§ WHAT TO PRODUCE
Where a line below holds the string "gets", copy that line.

-- EXTRACTED MATERIAL follows --

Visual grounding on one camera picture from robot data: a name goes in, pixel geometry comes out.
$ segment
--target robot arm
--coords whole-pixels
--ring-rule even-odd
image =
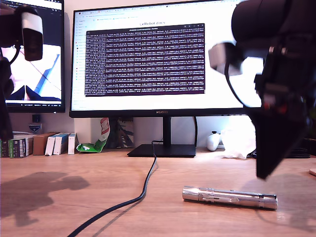
[[[25,59],[35,61],[42,59],[43,30],[42,20],[37,12],[29,6],[14,10],[0,3],[0,49],[15,46],[16,54],[9,62],[0,50],[0,139],[7,141],[13,138],[11,123],[6,108],[5,98],[14,90],[10,65],[17,58],[20,47],[24,46]]]
[[[266,179],[311,126],[316,101],[316,1],[248,0],[234,10],[236,45],[214,46],[211,67],[226,76],[248,56],[265,60],[255,77],[261,108],[245,108],[256,128],[257,177]],[[225,59],[216,60],[218,56]]]

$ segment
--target silver flashlight
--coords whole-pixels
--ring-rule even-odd
[[[273,210],[277,209],[277,196],[271,194],[223,191],[211,188],[195,188],[191,186],[184,186],[182,198],[211,203],[236,204]]]

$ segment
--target black monitor bezel
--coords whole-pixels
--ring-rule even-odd
[[[62,4],[62,34],[61,34],[61,105],[60,106],[11,106],[7,103],[9,113],[64,113],[66,111],[65,105],[65,7],[64,0],[59,0]]]
[[[157,6],[166,4],[185,4],[193,2],[208,2],[220,0],[191,0],[191,1],[177,1],[177,2],[164,2],[144,5],[133,6],[118,6],[106,8],[94,8],[74,10],[73,16],[73,39],[72,46],[74,45],[75,35],[75,17],[77,12],[107,10],[118,8],[132,8],[143,6]],[[208,109],[161,109],[161,110],[72,110],[72,97],[73,97],[73,63],[74,63],[74,47],[72,47],[72,67],[71,67],[71,95],[70,95],[70,109],[69,116],[72,118],[102,118],[102,117],[186,117],[186,116],[227,116],[227,115],[245,115],[245,108],[208,108]]]

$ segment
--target white wall
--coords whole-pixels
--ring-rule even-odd
[[[151,4],[170,2],[168,0],[65,0],[65,84],[66,84],[66,113],[43,114],[42,121],[46,131],[61,131],[78,133],[80,142],[94,143],[100,134],[99,119],[69,117],[69,100],[71,84],[71,43],[73,27],[73,11],[80,9],[102,8],[113,6],[126,6],[138,4]],[[13,130],[28,131],[28,124],[32,121],[31,114],[11,114]],[[204,147],[206,138],[211,131],[224,129],[234,117],[199,117],[198,146]],[[194,143],[195,129],[192,117],[173,118],[172,143]],[[150,143],[152,140],[162,139],[162,118],[135,118],[134,119],[135,144]]]

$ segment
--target wooden desk
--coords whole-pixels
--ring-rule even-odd
[[[137,197],[153,158],[127,150],[1,159],[1,237],[66,237],[84,221]],[[267,182],[255,160],[158,158],[147,196],[86,228],[82,237],[315,237],[316,159],[287,159]],[[184,185],[276,193],[277,211],[184,202]]]

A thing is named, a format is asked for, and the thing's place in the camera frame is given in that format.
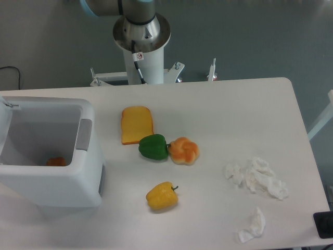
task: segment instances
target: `white tabletop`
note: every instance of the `white tabletop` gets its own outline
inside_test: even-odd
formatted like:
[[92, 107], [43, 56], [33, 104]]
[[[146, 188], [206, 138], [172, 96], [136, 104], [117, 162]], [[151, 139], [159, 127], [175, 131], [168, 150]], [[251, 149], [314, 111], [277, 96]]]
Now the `white tabletop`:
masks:
[[[163, 85], [0, 92], [4, 96], [83, 98], [96, 112], [105, 154], [103, 203], [90, 209], [40, 208], [0, 185], [1, 249], [268, 249], [325, 245], [312, 214], [328, 211], [323, 186], [289, 80], [284, 78]], [[121, 144], [124, 108], [151, 110], [155, 133], [168, 142], [186, 136], [201, 155], [193, 166], [140, 157]], [[223, 176], [230, 161], [259, 156], [287, 183], [278, 201], [236, 188]], [[145, 200], [156, 184], [179, 185], [179, 203], [152, 212]], [[236, 232], [259, 206], [261, 238], [239, 243]]]

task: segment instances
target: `plastic food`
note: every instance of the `plastic food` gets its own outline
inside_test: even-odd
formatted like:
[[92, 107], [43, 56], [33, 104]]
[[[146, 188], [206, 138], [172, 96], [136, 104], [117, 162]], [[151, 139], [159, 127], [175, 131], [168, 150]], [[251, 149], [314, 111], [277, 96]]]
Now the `plastic food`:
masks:
[[51, 167], [64, 167], [67, 166], [66, 160], [63, 157], [50, 158], [47, 163], [47, 166]]
[[159, 210], [175, 205], [178, 202], [178, 196], [175, 192], [177, 187], [173, 187], [172, 183], [167, 181], [158, 184], [146, 195], [148, 205], [153, 210]]
[[150, 110], [143, 106], [124, 109], [121, 130], [121, 142], [124, 145], [137, 144], [142, 138], [154, 134]]
[[171, 142], [168, 150], [171, 159], [179, 165], [192, 165], [200, 155], [198, 145], [186, 137], [180, 137]]
[[168, 147], [163, 135], [152, 134], [144, 137], [139, 142], [140, 153], [149, 159], [164, 160], [167, 159]]

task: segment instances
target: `crumpled tissue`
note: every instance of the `crumpled tissue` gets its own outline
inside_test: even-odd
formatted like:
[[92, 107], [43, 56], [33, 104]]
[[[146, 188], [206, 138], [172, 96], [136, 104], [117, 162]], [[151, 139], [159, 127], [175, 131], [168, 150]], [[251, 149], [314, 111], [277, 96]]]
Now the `crumpled tissue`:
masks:
[[232, 180], [236, 185], [240, 185], [244, 179], [244, 175], [240, 172], [240, 166], [238, 164], [227, 164], [225, 166], [224, 176], [227, 179], [232, 177]]
[[261, 188], [279, 200], [289, 195], [285, 182], [277, 179], [268, 163], [259, 157], [253, 158], [251, 166], [246, 169], [245, 184], [253, 193], [256, 188]]
[[251, 217], [251, 225], [238, 232], [241, 243], [245, 243], [255, 237], [260, 237], [264, 232], [266, 220], [259, 207], [256, 207]]

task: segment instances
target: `black cord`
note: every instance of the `black cord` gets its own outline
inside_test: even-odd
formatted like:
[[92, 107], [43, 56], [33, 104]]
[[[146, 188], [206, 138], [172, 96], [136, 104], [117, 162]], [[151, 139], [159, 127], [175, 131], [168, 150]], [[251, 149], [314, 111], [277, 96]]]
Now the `black cord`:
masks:
[[19, 87], [19, 90], [21, 90], [21, 86], [20, 86], [20, 80], [21, 80], [21, 72], [18, 68], [14, 67], [14, 66], [5, 66], [5, 67], [1, 67], [1, 69], [16, 69], [17, 72], [19, 73], [19, 83], [18, 83], [18, 87]]
[[[135, 54], [135, 41], [132, 40], [132, 54]], [[141, 80], [141, 84], [147, 84], [147, 82], [145, 81], [142, 73], [141, 73], [141, 70], [139, 68], [139, 64], [137, 63], [137, 61], [134, 61], [134, 65], [135, 65], [135, 68], [139, 74], [139, 77], [140, 77], [140, 80]]]
[[322, 250], [327, 250], [327, 249], [329, 249], [331, 246], [333, 246], [333, 244], [329, 244], [329, 245], [325, 246]]

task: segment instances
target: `white plastic bin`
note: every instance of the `white plastic bin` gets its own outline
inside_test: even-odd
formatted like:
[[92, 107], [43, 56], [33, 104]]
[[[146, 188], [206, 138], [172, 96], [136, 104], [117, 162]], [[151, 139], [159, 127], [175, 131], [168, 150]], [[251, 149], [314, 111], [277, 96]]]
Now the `white plastic bin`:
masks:
[[[91, 104], [65, 98], [5, 100], [18, 106], [0, 103], [0, 115], [9, 121], [0, 123], [0, 182], [42, 206], [98, 206], [104, 157]], [[67, 165], [47, 166], [55, 157]]]

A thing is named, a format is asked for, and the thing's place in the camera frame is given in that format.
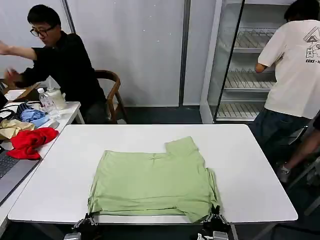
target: blue cloth
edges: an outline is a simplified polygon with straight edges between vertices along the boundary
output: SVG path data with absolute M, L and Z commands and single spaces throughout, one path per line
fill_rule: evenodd
M 33 108 L 28 106 L 25 102 L 21 103 L 16 110 L 16 115 L 20 118 L 21 113 L 26 109 L 33 109 Z
M 48 122 L 50 119 L 46 117 L 46 114 L 42 111 L 38 111 L 35 109 L 26 109 L 24 110 L 20 118 L 22 122 L 32 123 L 36 128 Z

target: white table
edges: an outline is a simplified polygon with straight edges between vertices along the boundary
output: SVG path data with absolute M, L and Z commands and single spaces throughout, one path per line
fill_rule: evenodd
M 9 103 L 8 106 L 9 105 L 17 105 L 17 104 L 19 104 L 19 103 L 12 102 L 12 103 Z M 81 113 L 79 112 L 79 108 L 80 108 L 79 102 L 68 102 L 67 108 L 60 111 L 61 118 L 58 120 L 58 122 L 60 124 L 56 128 L 56 130 L 59 133 L 62 132 L 62 130 L 65 128 L 66 125 L 71 124 L 74 119 L 76 119 L 77 122 L 84 124 Z M 16 111 L 17 107 L 15 107 L 15 108 L 10 107 L 9 109 Z M 52 140 L 51 142 L 49 142 L 39 148 L 39 154 L 42 158 L 44 158 L 46 156 L 46 154 L 48 153 L 49 149 L 52 147 L 52 145 L 54 144 L 56 139 L 57 139 L 57 137 L 54 140 Z M 9 148 L 12 148 L 12 144 L 11 143 L 4 144 L 3 147 L 5 149 L 9 150 Z M 32 175 L 35 173 L 38 166 L 36 166 L 33 169 L 33 171 L 19 184 L 19 186 L 11 193 L 11 195 L 0 206 L 0 237 L 4 233 L 4 231 L 6 230 L 6 227 L 8 225 L 7 216 L 8 216 L 10 209 L 15 204 L 19 195 L 21 194 L 21 192 L 23 191 L 23 189 L 25 188 L 25 186 L 29 182 Z
M 73 224 L 83 218 L 104 150 L 165 152 L 164 143 L 191 136 L 216 174 L 228 222 L 295 221 L 298 215 L 246 125 L 69 125 L 11 209 L 26 223 Z M 101 216 L 100 223 L 184 224 L 185 216 Z

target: wire rack
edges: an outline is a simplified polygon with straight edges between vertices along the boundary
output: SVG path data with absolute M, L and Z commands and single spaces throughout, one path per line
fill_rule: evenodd
M 221 103 L 217 121 L 253 121 L 263 109 L 264 103 Z
M 226 90 L 270 90 L 276 83 L 273 72 L 257 74 L 252 69 L 229 71 L 224 89 Z
M 275 31 L 270 28 L 239 28 L 234 48 L 263 49 Z

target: red cloth
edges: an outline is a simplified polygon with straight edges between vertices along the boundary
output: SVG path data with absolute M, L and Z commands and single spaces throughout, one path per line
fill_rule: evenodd
M 41 157 L 36 148 L 49 143 L 58 134 L 52 127 L 20 131 L 10 139 L 14 149 L 6 154 L 15 159 L 38 160 Z

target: chair backrest
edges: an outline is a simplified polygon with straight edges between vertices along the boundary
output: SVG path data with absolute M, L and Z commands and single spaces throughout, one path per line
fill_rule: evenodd
M 109 79 L 114 82 L 120 82 L 120 78 L 118 77 L 117 74 L 115 74 L 112 71 L 107 71 L 107 70 L 95 70 L 95 77 L 97 79 Z

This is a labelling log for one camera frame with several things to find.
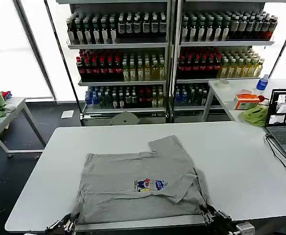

-- EXTRACTED MATERIAL concluded --

§ REPLY
note: every instance of the `white tabletop` gets its own outline
note: every instance of the `plastic food` gets its own outline
note: every instance of the `crumpled tissue` gets its own outline
note: every instance of the `black cord` gets its own outline
note: every instance of the `white plastic bin` gets its own outline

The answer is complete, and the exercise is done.